The result is a huge shortfall that has intensified competition for existing funds between those who favour prevention strategies, such as promoting condom use, changes in sexual behaviour, and vaccine and microbicide research, and those who want a greater proportion of the total to be directed toward treating AIDS victims.

Those who favour prevention have argued that it is far more cost-effective than treatment strategies, in part because the latter relies on the supply of expensive retroviral drugs patented by major western pharmaceutical companies. In one study recently published by the British medical journal, ‘Lancet,’ researchers concluded that prevention strategies were no less than 28 times more cost-effective than treatments.

In addition, some major donors, including the head of the U.S. Agency for International Development (USAID) have argued that many poorly educated AIDS patients, particularly in remote rural areas, are less able to follow the strict regimes for treating the disease, and thus investment in such treatment risks wasting what little money is available.

MSF and Health GAP have long taken issue with these assumptions, and the recent study, entitled ‘Overcoming the Treatment Deficit,’ provides ammunition for their cause.

MSF provided low-cost drug therapy to approximately 1,000 patients in the advanced stages of the disease, according to the 15-page report.
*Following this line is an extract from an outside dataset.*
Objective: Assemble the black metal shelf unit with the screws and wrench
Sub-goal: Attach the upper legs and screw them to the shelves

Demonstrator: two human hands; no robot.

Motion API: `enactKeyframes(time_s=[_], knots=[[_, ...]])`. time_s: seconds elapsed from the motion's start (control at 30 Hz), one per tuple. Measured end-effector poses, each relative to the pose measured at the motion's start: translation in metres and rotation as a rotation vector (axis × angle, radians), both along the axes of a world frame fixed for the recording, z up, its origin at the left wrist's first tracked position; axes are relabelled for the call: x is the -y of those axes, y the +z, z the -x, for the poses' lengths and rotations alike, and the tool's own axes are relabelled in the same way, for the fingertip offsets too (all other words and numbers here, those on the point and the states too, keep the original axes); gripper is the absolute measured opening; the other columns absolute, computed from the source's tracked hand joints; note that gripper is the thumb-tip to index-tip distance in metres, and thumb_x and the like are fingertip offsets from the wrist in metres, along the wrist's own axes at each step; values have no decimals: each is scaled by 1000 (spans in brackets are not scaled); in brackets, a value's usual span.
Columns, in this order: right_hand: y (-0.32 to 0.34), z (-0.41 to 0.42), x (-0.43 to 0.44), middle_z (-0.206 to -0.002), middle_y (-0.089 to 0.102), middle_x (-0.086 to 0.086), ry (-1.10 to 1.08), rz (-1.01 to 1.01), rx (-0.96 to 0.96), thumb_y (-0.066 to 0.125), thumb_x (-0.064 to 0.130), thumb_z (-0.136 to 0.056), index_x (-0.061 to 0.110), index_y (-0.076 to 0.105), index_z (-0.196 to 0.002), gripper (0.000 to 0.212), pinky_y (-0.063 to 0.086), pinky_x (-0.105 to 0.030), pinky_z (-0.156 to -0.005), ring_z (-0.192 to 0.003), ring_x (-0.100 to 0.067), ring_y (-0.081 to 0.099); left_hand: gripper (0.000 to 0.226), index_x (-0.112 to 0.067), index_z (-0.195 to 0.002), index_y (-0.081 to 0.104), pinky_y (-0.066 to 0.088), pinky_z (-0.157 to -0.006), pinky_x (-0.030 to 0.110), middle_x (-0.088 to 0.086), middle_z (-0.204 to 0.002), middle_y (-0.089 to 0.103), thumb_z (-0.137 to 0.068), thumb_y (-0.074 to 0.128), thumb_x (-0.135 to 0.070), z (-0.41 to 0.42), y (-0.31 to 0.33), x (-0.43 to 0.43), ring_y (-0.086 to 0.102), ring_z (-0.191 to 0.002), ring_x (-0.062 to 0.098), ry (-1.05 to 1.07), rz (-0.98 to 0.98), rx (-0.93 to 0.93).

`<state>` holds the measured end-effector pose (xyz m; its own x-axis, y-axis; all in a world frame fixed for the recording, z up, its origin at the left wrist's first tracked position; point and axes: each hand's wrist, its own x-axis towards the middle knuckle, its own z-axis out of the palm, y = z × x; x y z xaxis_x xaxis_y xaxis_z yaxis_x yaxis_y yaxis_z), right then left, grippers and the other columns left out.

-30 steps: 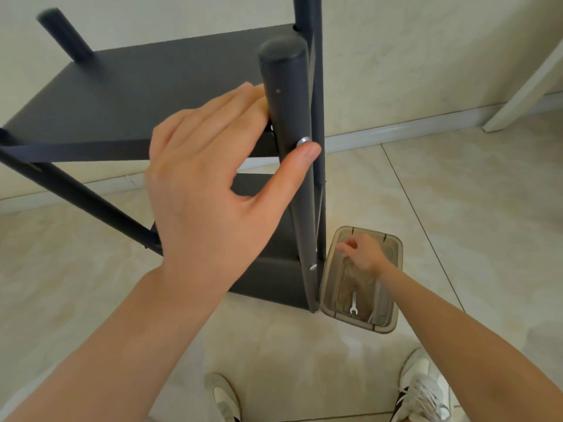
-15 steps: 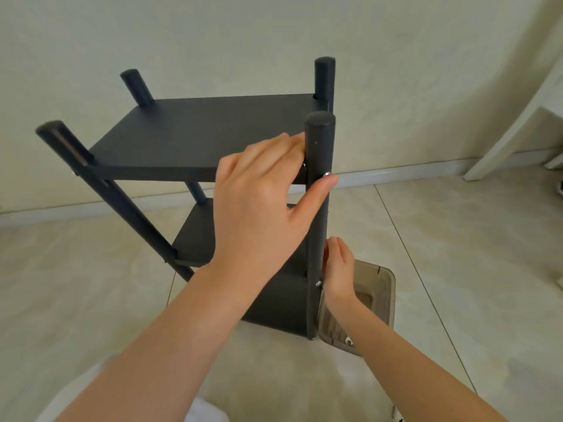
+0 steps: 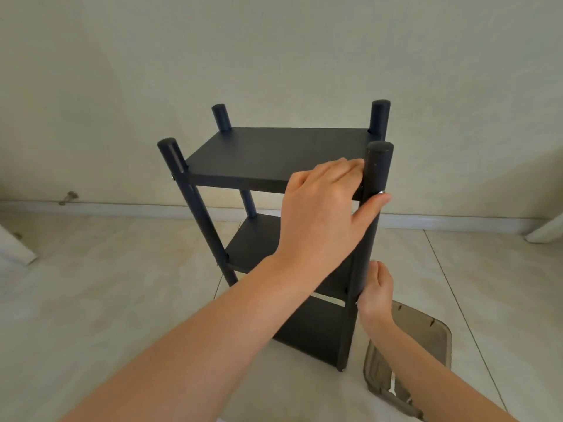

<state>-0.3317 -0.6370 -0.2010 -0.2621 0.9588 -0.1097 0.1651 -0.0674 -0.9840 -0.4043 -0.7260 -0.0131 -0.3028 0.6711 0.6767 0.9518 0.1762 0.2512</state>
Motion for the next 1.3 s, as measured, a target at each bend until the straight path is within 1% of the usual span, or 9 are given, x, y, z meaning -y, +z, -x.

It found that 95 percent of the patients took their treatment properly for a period of at least six months.

Of 743 patients who were most carefully monitored through the process, not only were 93 percent still living at the end of the six-month period, but they had gained on average more than six pounds and significantly enhanced their overall health.

“We’re not surprised that patients are living longer — after all, we know the medicines work — and we were confident that people would be able to take their medicines consistently, although others expressed scepticism,” said Jean-Michel Tassie, an MSF doctor who helped organise the projects.

“But we’ve nonetheless been particularly pleased with how conscientious people have been about keeping appointments at the clinics and taking their medicines.”

MSF said that all of these projects will now be expanded, but it is pushing hard for the donor community to fund more such efforts.

The new report also insists that cost-effectiveness is not being defined in a way that fully takes account the advantages of treatment strategies and the way they may in fact contribute to prevention, as well.

“MSF teams working in Malawi, for example, report that providing AIDS treatment has heped to break a pattern of denial and stigma towards people living with HIV/AIDS,” the report said. “For the first time people are disclosing their HIV status, and a dynamic has been created that has greatly increased voluntary counseling and testing — an important step for all prevention activities.”

Treatment, which often permits AIDS victims to return to gainful employment, also reduces the number of AIDS orphans. About 14 million children living today have lost one or both parents to AIDS, and that number is likely to climb sharply as up to one-half of today’s new mothers are likely to die of AIDS in the worst affected countries, particularly in southern Africa, where adult HIV-AIDS rates range as high as 39 percent in Botswana.

“When public health experts from the U.S. and Europe tell us that we should exclusively focus on prevention because it is more cost-effective, we have to ask them to consider: if this epidemic was ravaging your community, would you recommend exclusively focusing on prevention and letting the already infected die?” asked David Evans, a MSF doctor in Mozambique.

To increase cost-effectiveness of treatment programmes, MSF and Health GAP is calling for much greater use by donor agencies of generic drugs, as opposed to patented drugs from the major western pharmaceutical companies.

The major companies, the report noted, have cut prices they charge poor countries for their drugs only when the threat of competition from generic manufacturers has loomed.